基于转录组学的原发性血小板增多症血小板活化相关基因分析

目的:基于转录组测序技术分析原发性血小板增多症(ET)血小板活化相关基因,寻找与ET血栓形成相关的潜在靶点。方法:收集ET患者和健康人的血液标本进行转录组测序,选取差异表达的lncRNA、miRNA和mRNA,构建lncRNA-miRNA-mRNA调控网络。使用基因本体论(GO)和京都基因与基因组百科全书(KEGG)对调控网络中的差异mRNA进行富集分析。

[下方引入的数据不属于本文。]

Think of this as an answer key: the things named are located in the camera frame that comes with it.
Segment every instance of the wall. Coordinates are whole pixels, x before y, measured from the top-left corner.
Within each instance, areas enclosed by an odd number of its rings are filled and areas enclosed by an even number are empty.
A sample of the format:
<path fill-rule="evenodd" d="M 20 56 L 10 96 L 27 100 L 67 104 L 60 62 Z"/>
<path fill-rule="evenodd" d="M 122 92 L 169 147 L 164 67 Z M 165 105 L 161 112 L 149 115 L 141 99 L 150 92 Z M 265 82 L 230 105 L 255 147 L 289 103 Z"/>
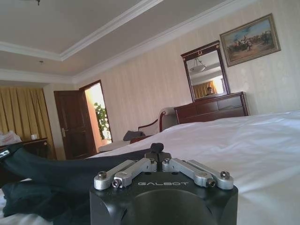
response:
<path fill-rule="evenodd" d="M 78 87 L 101 79 L 112 137 L 120 140 L 127 130 L 157 119 L 161 108 L 191 102 L 182 53 L 273 13 L 282 51 L 226 68 L 230 89 L 247 93 L 251 114 L 300 109 L 299 12 L 299 0 L 258 1 L 87 79 Z"/>
<path fill-rule="evenodd" d="M 56 151 L 56 156 L 58 160 L 66 159 L 64 145 L 62 141 L 62 135 L 60 130 L 60 123 L 58 119 L 56 103 L 54 98 L 55 90 L 74 90 L 73 84 L 64 84 L 64 83 L 51 83 L 43 88 L 45 101 L 47 104 L 49 122 L 52 131 L 52 137 L 54 142 L 54 147 Z"/>

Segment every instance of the dark blue cloth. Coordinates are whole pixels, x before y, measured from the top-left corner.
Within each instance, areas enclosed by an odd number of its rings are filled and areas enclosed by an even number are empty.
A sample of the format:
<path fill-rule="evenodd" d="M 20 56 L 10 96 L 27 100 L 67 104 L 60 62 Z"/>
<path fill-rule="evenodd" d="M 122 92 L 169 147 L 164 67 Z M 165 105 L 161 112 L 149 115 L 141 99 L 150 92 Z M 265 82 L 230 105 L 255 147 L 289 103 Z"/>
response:
<path fill-rule="evenodd" d="M 7 200 L 4 216 L 38 214 L 54 225 L 89 225 L 89 189 L 99 171 L 127 159 L 139 160 L 150 149 L 117 156 L 51 161 L 28 153 L 21 144 L 8 147 L 12 155 L 1 161 L 9 171 L 31 181 L 2 187 Z"/>

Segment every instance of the ceiling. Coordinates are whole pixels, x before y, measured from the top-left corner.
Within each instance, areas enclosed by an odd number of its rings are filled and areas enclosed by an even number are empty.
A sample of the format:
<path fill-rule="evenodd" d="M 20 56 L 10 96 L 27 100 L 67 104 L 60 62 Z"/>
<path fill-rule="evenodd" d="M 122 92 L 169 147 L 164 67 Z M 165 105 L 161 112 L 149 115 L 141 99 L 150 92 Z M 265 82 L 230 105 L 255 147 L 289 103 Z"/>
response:
<path fill-rule="evenodd" d="M 1 0 L 0 69 L 74 76 L 223 2 Z"/>
<path fill-rule="evenodd" d="M 206 68 L 202 72 L 190 71 L 190 69 L 196 66 L 197 64 L 195 63 L 195 59 L 187 61 L 187 68 L 189 70 L 188 74 L 191 80 L 197 79 L 201 76 L 202 77 L 207 76 L 207 75 L 220 76 L 221 66 L 220 66 L 220 60 L 217 51 L 213 51 L 208 54 L 202 55 L 198 57 L 198 60 L 200 60 L 206 66 Z"/>

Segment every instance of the green plant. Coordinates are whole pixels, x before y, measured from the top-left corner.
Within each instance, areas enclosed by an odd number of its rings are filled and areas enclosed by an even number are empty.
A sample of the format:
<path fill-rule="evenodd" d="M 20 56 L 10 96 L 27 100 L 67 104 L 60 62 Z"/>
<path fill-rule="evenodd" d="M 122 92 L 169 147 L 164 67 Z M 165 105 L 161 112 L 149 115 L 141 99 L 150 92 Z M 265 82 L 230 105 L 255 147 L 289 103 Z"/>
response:
<path fill-rule="evenodd" d="M 98 121 L 98 126 L 99 126 L 99 132 L 101 135 L 102 140 L 105 139 L 104 132 L 108 131 L 108 123 L 107 123 L 107 114 L 106 110 L 104 107 L 102 107 L 100 104 L 97 102 L 94 104 L 95 106 L 95 111 L 96 111 L 96 116 L 97 116 L 97 121 Z"/>

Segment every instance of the mirror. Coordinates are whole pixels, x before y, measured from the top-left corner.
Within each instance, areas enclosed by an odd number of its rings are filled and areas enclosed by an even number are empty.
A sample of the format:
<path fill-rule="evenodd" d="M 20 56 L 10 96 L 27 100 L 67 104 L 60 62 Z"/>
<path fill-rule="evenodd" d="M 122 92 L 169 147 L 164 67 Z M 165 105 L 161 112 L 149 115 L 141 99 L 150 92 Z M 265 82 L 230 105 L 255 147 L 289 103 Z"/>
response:
<path fill-rule="evenodd" d="M 229 94 L 219 41 L 181 55 L 193 101 Z"/>

应用实时荧光定量PCR(Real-time PCR)方法验证关键信号通路上的差异mRNA。结果:共鉴定出差异表达的32个lncRNA(3个上调、29个下调)、16个miRNA(8个上调、8个下调)和35个mRNA(27个上调、8个下调)。其中5个lncRNA、12个miRNA和19个mRNA构成调控网络。KEGG富集分析显示,差异mRNA与血小板活化信号通路相关,与血小板活化相关的差异mRNA有6个,分别为F2R、ITGA2B、ITGB1、ITGB3、PTGS1和GP1BB,均表达上调。RT-PCR验证结果显示,与健康人相比,ET患者5个mRNA包括F2R、ITGA2B、ITGB1、ITGB3和GP1BB表达水平上调,与转录组测序结果一致,而PTGS1表达无显著差异。结论:ET患者差异mRNA与血小板活化通路相关,F2R、ITGA2B、ITGB1、ITGB3和GP1BB mRNA可作为ET血小板活化相关的新靶点。